**Exercise goal:**
Output, exactly as written, the lines below starting at the line containing "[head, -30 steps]" and ending at the line containing "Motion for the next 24". Drop the pictures and keep both end lines.

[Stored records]

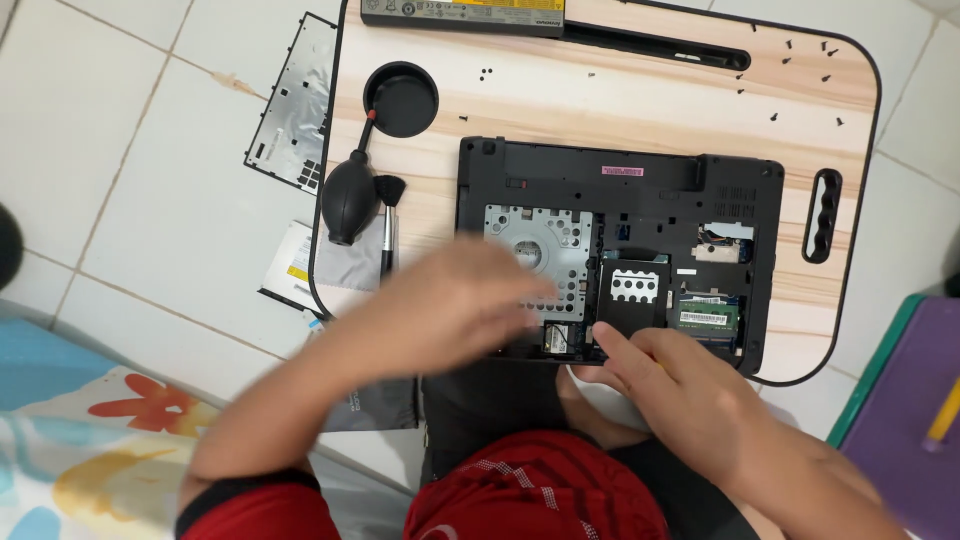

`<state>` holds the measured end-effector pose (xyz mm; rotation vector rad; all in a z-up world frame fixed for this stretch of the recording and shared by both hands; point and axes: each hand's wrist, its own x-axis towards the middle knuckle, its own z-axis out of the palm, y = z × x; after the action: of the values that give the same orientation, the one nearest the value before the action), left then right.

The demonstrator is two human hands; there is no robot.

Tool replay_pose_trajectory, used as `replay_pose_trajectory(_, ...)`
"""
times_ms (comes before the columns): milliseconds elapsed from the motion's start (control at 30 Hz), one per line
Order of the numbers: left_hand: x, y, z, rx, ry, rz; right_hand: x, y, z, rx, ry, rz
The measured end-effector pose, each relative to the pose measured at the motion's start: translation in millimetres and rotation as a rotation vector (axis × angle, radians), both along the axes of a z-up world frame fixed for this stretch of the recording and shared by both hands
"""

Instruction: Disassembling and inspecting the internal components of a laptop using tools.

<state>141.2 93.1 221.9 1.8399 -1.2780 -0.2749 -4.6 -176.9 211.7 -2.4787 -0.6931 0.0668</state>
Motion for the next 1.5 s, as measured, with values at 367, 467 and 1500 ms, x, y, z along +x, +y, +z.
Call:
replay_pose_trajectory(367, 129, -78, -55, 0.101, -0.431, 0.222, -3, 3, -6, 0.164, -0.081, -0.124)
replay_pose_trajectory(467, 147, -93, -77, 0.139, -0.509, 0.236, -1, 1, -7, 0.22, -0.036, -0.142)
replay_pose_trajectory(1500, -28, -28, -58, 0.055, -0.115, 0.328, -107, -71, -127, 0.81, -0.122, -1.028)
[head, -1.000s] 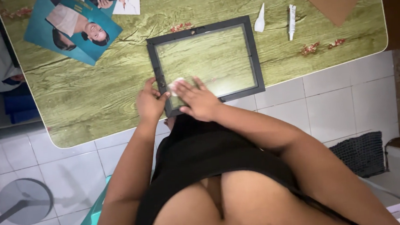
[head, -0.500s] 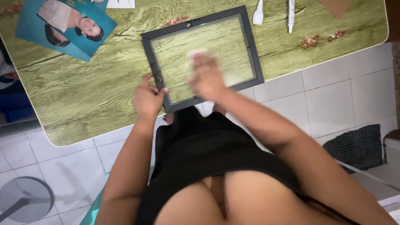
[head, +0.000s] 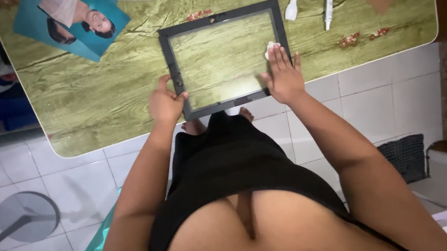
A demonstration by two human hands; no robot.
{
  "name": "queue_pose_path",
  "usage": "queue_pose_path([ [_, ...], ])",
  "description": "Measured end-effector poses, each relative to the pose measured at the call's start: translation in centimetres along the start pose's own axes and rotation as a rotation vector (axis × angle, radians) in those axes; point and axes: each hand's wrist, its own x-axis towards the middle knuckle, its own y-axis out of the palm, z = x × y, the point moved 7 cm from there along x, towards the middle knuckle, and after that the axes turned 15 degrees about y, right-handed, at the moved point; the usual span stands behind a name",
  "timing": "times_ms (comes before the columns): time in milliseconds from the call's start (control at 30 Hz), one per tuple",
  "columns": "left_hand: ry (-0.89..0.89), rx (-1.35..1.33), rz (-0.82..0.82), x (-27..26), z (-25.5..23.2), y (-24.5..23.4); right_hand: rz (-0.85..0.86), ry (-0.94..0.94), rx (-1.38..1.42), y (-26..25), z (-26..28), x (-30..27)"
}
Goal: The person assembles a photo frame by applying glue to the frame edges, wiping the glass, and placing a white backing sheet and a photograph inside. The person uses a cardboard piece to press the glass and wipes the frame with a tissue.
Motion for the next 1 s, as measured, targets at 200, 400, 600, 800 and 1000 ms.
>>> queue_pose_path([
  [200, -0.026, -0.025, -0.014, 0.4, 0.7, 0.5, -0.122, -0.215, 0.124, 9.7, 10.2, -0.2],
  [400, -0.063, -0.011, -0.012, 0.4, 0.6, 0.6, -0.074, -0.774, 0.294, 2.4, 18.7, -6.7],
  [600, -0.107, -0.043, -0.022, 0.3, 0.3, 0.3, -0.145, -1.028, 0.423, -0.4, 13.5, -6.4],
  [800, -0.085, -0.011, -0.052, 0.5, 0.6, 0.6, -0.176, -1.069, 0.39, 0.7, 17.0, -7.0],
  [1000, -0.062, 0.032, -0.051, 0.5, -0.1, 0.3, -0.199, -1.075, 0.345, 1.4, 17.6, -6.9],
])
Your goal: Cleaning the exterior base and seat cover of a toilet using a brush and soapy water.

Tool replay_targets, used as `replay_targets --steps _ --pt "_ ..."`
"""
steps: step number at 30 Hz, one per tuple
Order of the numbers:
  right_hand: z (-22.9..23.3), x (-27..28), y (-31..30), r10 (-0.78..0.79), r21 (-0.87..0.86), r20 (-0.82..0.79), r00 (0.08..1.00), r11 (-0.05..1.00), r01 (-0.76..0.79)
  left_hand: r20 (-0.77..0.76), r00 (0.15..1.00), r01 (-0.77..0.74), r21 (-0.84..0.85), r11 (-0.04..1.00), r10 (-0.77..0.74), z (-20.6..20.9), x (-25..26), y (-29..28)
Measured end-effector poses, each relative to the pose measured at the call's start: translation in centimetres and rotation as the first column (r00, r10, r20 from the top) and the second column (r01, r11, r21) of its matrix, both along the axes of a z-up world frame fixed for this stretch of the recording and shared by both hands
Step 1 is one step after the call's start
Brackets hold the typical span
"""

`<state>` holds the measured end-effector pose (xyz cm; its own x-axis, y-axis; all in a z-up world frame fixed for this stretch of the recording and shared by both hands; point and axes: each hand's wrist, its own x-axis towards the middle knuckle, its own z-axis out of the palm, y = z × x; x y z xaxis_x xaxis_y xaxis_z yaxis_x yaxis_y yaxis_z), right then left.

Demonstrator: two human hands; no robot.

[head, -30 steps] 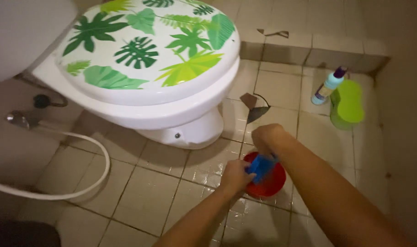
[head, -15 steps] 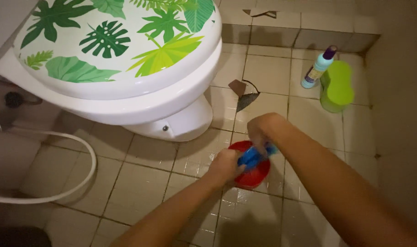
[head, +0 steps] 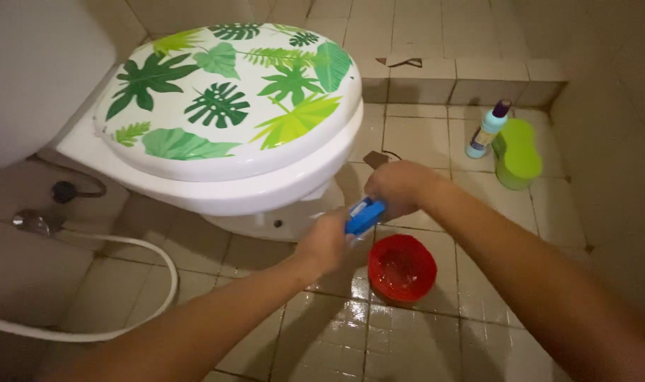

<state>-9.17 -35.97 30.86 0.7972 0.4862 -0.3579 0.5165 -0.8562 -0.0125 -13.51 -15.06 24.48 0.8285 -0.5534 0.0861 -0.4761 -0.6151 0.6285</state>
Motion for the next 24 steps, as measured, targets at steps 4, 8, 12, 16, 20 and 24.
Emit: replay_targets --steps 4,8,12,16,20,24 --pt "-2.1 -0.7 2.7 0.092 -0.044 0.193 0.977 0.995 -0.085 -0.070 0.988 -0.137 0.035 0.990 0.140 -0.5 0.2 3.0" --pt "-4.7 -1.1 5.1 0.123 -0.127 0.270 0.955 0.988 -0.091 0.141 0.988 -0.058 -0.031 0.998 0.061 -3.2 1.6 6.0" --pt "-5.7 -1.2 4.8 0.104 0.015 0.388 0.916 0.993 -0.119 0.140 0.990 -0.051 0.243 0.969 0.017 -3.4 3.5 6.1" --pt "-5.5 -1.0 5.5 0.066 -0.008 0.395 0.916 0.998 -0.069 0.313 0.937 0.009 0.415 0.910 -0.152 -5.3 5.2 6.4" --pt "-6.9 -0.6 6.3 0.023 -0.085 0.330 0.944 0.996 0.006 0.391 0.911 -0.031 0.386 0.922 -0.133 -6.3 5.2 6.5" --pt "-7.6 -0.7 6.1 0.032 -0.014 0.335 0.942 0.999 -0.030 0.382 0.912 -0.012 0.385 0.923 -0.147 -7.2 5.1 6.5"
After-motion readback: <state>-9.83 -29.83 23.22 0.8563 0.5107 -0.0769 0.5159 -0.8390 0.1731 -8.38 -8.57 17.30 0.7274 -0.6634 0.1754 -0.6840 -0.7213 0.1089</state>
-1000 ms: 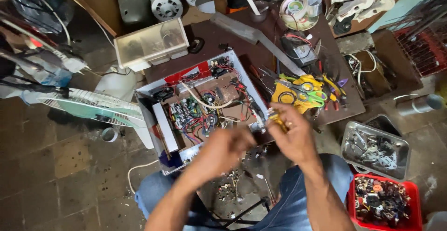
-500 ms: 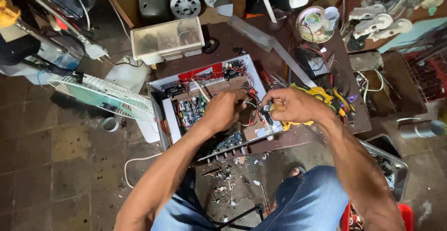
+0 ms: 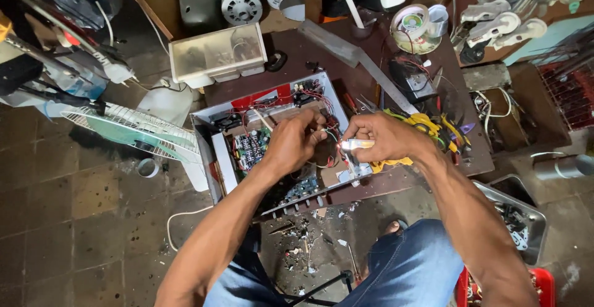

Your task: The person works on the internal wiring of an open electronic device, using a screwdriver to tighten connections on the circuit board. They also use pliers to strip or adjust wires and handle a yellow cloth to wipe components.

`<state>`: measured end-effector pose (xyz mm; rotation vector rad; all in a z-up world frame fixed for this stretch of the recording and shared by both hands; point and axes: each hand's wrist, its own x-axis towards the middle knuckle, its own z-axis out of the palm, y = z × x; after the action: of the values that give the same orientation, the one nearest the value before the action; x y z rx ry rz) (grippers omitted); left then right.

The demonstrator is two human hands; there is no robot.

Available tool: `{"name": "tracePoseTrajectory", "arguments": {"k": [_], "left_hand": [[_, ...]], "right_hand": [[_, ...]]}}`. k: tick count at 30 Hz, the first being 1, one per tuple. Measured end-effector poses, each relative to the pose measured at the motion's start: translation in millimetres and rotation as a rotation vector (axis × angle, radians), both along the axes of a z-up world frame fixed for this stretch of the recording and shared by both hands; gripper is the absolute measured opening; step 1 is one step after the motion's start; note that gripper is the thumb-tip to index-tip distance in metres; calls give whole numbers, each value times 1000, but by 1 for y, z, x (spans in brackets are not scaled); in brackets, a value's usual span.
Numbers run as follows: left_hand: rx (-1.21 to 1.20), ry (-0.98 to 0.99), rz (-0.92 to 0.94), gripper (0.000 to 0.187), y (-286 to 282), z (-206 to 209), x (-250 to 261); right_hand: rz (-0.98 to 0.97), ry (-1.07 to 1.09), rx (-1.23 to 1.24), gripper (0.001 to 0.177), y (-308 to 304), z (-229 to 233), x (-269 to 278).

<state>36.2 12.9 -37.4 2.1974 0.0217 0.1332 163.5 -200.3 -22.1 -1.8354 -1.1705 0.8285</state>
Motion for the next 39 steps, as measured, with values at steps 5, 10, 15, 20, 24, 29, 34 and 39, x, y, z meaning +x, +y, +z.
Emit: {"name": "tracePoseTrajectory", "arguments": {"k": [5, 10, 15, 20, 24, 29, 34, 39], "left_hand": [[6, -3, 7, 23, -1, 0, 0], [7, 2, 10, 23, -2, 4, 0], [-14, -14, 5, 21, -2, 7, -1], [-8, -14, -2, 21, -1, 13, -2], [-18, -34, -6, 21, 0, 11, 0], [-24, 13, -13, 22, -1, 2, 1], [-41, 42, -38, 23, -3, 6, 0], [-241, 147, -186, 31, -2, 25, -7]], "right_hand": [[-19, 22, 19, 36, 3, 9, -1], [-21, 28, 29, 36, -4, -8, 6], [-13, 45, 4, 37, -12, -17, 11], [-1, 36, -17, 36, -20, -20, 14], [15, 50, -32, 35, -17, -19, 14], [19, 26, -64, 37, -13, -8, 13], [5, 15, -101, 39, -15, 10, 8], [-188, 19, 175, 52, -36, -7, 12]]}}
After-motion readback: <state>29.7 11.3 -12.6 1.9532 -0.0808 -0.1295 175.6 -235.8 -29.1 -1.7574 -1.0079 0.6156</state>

**Finished task:**
[head, -30 steps] 
[head, -15 steps] 
[head, +0 steps] 

<state>-9.17 -35.97 30.86 0.7972 0.4862 -0.3579 0.5165 -0.8562 -0.0125 -13.51 -15.06 24.48 0.8285 -0.5534 0.0861 -0.4761 -0.6151 0.6285</state>
Motion for the next 24 steps, as measured, targets at steps 4, 8, 12, 16, 20 and 24.

The response is finished.